Following the adoption of the Oviedo Convention, the Council of Europe has made efforts to set common principles in this field. Especially relevant are two recommendations adopted by the Committee of Ministers, namely Recommendation 1999(1418) on the Protection of the human rights and dignity of the terminally ill and the dying, and Recommendation (2009)11 on Continuing powers of attorney and advance directives for incapacity. Recommendation 1999(1418) encouraged member States, inter alia, to ensure that an incapacitated terminally ill or dying person’s advance directive or living will refusing specific medical treatments be observed, and to ensure that criteria of validity as to the scope of instructions given in advance, as well as the nomination of proxies and the extent of their authority be defined. Recommendation Rec(2009)11 recommended that member States promote advance directives, living wills or continuing powers of attorney, and laid down a number of principles to guide member States in regulating them.

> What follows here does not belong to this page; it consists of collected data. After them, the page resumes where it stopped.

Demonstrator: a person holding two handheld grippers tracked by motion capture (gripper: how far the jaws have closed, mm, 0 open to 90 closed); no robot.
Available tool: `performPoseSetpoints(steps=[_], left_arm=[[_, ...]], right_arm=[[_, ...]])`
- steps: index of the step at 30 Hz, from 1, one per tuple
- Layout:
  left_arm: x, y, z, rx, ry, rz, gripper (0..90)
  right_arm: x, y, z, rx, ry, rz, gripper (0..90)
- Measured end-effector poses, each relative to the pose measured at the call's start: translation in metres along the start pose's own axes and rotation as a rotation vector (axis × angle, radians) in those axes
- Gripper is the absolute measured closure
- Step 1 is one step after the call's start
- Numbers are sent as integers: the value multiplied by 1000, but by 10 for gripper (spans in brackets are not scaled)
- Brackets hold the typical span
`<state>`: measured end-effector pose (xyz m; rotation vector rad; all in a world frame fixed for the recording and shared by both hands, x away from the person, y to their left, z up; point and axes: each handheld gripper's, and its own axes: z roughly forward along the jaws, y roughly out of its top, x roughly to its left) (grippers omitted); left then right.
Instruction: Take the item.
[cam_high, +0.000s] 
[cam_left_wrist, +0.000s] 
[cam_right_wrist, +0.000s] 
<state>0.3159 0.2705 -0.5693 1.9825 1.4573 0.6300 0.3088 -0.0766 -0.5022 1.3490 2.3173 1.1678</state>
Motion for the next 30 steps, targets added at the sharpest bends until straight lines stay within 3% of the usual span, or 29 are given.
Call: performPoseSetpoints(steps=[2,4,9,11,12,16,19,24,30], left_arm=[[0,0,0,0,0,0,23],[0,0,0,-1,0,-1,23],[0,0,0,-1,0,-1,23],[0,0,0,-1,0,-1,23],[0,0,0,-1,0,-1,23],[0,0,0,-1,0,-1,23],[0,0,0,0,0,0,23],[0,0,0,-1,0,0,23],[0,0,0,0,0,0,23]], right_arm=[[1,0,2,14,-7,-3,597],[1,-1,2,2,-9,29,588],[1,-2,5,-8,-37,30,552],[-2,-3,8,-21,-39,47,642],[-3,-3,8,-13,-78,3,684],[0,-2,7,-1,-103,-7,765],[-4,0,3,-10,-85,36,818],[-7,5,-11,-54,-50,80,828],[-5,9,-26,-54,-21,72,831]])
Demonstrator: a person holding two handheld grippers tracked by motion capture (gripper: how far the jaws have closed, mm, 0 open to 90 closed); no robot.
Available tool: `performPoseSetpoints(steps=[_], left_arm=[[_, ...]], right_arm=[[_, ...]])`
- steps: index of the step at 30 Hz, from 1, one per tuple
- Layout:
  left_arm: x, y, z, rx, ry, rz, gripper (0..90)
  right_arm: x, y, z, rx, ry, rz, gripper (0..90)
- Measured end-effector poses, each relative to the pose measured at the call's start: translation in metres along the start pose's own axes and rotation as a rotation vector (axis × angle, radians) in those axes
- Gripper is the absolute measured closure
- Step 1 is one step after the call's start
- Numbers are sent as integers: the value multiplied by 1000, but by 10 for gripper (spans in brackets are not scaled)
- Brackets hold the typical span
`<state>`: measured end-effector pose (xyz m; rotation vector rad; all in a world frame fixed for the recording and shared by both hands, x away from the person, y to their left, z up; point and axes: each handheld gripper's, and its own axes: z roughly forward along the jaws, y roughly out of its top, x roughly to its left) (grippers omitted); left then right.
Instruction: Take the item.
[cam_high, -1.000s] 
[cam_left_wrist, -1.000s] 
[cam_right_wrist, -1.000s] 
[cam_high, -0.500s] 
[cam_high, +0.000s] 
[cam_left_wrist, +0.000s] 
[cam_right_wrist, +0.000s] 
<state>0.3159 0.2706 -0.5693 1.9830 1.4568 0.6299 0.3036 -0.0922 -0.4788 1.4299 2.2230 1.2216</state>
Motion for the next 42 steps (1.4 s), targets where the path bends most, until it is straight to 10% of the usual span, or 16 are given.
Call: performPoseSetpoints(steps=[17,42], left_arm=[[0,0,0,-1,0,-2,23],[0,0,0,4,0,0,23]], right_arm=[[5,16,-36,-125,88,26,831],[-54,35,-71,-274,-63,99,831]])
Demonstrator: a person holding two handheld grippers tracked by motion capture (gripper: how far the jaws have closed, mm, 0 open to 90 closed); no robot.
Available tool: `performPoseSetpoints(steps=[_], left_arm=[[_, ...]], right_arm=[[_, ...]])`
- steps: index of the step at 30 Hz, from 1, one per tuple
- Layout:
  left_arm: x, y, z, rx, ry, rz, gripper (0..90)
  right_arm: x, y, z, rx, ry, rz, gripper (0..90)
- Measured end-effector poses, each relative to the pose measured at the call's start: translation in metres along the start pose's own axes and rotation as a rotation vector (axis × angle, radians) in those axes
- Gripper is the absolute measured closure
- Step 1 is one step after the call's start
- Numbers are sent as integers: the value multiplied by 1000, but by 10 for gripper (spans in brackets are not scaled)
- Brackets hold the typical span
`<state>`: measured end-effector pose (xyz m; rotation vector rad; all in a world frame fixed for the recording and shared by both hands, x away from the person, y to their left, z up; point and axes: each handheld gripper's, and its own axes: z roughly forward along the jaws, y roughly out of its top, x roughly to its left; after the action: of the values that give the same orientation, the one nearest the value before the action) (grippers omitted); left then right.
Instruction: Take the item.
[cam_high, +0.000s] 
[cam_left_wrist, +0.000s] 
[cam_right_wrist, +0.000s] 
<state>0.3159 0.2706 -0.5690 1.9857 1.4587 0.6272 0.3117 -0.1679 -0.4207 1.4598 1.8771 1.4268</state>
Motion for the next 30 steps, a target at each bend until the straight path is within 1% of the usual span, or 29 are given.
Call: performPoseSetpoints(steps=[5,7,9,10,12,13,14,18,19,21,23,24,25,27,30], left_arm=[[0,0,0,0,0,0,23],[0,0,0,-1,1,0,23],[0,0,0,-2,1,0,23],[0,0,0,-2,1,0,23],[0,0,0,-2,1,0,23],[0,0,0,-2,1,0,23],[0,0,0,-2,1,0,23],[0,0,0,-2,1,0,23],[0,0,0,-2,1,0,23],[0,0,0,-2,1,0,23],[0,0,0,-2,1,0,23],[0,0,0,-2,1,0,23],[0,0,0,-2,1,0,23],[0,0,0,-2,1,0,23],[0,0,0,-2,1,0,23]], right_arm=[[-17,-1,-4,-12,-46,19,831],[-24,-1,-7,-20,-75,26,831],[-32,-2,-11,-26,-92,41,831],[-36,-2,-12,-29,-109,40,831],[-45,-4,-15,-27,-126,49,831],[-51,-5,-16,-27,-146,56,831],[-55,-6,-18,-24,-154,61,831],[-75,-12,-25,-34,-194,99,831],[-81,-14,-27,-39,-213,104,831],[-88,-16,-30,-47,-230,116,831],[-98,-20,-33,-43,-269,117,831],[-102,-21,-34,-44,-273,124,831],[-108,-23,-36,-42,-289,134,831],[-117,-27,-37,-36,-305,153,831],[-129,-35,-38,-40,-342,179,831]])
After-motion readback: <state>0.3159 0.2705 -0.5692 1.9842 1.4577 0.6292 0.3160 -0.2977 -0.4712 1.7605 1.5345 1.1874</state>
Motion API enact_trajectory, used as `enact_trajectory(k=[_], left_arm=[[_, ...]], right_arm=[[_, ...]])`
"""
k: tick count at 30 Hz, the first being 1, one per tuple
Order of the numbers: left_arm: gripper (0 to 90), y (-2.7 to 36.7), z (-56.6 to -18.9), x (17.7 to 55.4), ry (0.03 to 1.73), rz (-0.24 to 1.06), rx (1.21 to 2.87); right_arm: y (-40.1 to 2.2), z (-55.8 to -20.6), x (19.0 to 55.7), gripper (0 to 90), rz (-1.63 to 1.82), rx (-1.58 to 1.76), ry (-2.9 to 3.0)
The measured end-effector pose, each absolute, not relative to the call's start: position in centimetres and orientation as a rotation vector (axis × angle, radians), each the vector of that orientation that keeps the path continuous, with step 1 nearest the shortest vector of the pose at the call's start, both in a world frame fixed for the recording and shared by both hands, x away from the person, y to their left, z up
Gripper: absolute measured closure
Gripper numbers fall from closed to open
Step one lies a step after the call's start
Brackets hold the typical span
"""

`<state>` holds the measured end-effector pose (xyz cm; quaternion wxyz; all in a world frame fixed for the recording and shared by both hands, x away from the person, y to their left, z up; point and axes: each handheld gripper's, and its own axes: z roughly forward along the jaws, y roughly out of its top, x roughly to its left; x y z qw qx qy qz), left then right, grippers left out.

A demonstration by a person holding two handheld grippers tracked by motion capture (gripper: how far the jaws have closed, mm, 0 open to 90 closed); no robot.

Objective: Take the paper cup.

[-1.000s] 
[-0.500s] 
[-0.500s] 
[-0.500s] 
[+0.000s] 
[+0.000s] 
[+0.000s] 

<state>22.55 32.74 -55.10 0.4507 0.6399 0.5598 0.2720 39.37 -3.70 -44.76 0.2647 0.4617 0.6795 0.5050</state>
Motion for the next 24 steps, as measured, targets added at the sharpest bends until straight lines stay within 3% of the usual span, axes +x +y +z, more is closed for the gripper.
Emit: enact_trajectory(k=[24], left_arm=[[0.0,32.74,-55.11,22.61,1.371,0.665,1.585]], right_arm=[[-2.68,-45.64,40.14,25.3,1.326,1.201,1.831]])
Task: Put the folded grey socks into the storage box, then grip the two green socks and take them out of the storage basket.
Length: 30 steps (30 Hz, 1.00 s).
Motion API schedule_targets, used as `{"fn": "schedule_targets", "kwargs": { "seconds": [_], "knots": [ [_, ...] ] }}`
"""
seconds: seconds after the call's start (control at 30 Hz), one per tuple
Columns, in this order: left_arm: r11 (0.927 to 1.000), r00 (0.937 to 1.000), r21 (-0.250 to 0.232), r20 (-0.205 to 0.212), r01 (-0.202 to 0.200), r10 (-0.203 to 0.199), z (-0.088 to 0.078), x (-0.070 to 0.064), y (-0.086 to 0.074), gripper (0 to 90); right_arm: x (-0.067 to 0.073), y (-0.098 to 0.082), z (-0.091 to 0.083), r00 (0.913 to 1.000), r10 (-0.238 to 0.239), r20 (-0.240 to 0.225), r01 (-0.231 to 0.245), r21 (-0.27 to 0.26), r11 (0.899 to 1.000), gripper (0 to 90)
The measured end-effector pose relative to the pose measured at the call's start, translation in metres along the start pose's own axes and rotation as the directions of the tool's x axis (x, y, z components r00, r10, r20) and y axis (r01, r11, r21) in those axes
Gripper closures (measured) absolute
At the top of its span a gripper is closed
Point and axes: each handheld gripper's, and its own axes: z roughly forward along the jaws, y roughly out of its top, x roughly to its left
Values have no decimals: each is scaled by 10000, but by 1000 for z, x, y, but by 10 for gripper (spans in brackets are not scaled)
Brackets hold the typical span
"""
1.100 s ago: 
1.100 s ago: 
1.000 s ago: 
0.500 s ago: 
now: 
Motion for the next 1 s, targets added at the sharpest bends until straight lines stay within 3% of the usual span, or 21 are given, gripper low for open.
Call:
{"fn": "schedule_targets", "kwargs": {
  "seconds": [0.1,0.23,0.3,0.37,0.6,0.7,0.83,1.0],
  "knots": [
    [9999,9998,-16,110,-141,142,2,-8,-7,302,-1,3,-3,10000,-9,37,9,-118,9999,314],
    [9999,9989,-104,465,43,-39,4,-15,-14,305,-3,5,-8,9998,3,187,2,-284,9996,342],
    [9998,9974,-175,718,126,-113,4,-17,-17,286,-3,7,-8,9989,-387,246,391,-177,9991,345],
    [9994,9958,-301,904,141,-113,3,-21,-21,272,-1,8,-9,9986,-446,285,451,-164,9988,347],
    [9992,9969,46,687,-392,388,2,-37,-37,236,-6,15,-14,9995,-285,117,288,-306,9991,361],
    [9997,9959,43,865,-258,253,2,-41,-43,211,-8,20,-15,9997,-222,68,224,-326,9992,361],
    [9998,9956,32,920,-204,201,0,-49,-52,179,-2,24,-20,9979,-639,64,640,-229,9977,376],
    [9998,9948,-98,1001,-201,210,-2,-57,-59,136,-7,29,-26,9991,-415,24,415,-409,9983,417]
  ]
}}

Similarly, Parliamentary Assembly Resolution 1859(2012) on Protecting human rights and dignity by taking into account previously expressed wishes of patients recommended that member States review their relevant legislation for possible improvements, and, if need be, that they put into place a “road map” towards such legislation promoting advance directives, living wills and/or continuing powers of attorney, on the basis of the Oviedo Convention and Recommendation (2009)11, involving consultation of all stakeholders before the adoption of legislation in parliament, and foreseeing an information and awareness-raising campaign for the general public, as well as for the medical and legal professions after its adoption.

The paper will critically examine the normative framework currently in force and assess the contribution offered by the guiding principles and criteria set by the Council of Europe to a possible “harmonisation” of advance directives regulation in Europe. The case law of the European Court of Human Rights on informed consent and informed refusal will also be taken into consideration to broaden the legal analysis and appraise the role played by the Strasbourg Court.

Does the CRPD advance advance directives in mental healthcare?

Professor Oliver Lewis, University of Leeds

This paper will review the relationship between the use of advance directives in mental healthcare and the laws that seek to regulate their use. It will survey promising practice from jurisdictions and in doing so will assess the balance that lawmakers have sought to strike a balance between mandating mental health services to respect a person’s autonomy versus a policy impulse to constrain decision-making on grounds of risk. It will review the potential impact on domestic legislation of the 2006 UN Convention on the Rights of Persons with Disabilities.